Par deux mémoires en défense, enregistrés les 27 septembre et 16 décembre 2024, la commune du Tignet, représentée par Me Lhotellier, conclut à titre principal, au rejet de la requête, à titre subsidiaire, à ce qu’il soit fait application des dispositions de l’article L. 600-9 du code de l’urbanisme et en tout état de cause, à ce qu’il soit mis à la charge de la société Immobilière Marceau une somme de 6 000 euros au titre des dispositions de l’article L. 761-1 du code de justice administrative.
Elle soutient que
- à titre principal, la requête est irrecevable faute pour la requérante de justifier d’un intérêt donnant qualité pour agir ;
- à titre subsidiaire, les moyens soulevés dans la requête ne sont pas fondés.
Par ordonnance du 24 janvier 2025, la clôture de l’instruction a été prononcée avec effet immédiat, en application des dispositions de l’article R. 611-11-1 du code de justice administrative.
Vu les autres pièces du dossier.
Vu :
- le code de l’urbanisme ;
- le code de justice administrative.
Les parties ont été régulièrement averties du jour de l’audience.
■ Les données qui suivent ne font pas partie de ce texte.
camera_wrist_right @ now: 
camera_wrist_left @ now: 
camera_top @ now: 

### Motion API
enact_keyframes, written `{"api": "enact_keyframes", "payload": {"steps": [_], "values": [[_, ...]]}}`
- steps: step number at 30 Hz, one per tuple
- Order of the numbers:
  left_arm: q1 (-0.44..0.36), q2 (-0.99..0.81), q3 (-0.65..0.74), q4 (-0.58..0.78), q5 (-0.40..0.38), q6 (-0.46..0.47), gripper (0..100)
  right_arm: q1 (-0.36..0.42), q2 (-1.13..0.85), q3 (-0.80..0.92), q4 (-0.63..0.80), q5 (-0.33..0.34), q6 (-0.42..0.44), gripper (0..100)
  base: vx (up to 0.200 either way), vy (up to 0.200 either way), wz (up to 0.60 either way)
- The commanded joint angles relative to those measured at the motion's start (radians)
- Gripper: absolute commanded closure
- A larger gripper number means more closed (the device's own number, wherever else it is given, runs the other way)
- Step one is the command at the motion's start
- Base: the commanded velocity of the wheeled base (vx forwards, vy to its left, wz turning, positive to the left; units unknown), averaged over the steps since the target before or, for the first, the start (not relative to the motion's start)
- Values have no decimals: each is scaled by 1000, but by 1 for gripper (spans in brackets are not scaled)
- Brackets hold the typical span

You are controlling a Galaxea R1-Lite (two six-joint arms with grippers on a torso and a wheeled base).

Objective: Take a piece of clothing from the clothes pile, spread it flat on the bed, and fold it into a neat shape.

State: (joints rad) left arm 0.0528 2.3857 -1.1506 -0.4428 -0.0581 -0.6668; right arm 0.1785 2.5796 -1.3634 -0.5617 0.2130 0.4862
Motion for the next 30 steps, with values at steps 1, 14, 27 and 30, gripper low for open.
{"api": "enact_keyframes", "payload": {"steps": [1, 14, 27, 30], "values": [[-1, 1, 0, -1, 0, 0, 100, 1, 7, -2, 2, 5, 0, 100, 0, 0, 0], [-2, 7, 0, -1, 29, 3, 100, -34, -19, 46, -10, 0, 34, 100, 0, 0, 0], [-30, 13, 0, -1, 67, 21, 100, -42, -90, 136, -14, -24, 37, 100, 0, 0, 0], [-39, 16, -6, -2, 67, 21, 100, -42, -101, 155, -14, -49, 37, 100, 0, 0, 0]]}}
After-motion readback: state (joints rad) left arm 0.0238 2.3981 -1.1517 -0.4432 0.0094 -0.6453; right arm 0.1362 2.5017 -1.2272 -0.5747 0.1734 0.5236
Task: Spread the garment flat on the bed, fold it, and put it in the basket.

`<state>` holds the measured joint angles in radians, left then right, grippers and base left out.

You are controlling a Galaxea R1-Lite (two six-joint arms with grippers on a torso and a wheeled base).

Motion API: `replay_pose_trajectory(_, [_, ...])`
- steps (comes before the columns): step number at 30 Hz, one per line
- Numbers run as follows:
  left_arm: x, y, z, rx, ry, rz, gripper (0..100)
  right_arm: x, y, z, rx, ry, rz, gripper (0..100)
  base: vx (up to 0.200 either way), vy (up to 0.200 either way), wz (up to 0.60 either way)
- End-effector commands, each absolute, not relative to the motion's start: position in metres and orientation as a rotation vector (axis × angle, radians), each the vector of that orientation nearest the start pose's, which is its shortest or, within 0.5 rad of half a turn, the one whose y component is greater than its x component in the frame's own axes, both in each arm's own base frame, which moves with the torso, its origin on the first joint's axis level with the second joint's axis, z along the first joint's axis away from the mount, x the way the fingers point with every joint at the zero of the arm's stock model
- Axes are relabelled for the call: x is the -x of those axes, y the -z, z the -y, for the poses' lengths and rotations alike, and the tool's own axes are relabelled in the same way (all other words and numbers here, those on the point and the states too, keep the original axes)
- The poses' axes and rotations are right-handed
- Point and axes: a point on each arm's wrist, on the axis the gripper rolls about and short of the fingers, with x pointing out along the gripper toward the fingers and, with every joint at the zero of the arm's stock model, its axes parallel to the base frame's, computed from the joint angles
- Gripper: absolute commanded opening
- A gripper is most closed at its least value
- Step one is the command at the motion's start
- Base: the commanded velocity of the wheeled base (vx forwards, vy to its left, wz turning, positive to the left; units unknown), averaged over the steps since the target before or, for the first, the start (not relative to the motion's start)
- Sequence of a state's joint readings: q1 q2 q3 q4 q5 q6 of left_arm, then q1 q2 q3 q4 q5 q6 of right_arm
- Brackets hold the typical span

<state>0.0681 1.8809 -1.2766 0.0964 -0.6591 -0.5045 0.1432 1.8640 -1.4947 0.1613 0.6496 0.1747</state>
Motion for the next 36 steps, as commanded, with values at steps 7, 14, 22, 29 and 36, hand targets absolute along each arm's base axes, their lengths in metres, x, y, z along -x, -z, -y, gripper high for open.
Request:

Ont été entendus au cours de l’audience publique du 14 janvier 2026 :
- le rapport de M. Garcia, rapporteur,
- les conclusions de M. Beyls, rapporteur public,
- et les observations de Me Silvano, représentant la société Immobilière Marceau, et de Me Lhotellier, représentant la commune du Tignet.
Considérant ce qui suit :
La commune du Tignet, qui est couverte par un PLU, a souhaité procéder à la révision de son document d’urbanisme par une délibération du 29 septembre 2014. Par une délibération du 26 juin 2023, le conseil municipal a approuvé la révision générale de ce document. La société Immobilière Marceau a effectué un recours gracieux à l’encontre de cette délibération le 4 août 2023, lequel a été implicitement rejeté le 4 octobre 2023. Par la présente requête, la société Immobilière Marceau demande l’annulation de cette délibération.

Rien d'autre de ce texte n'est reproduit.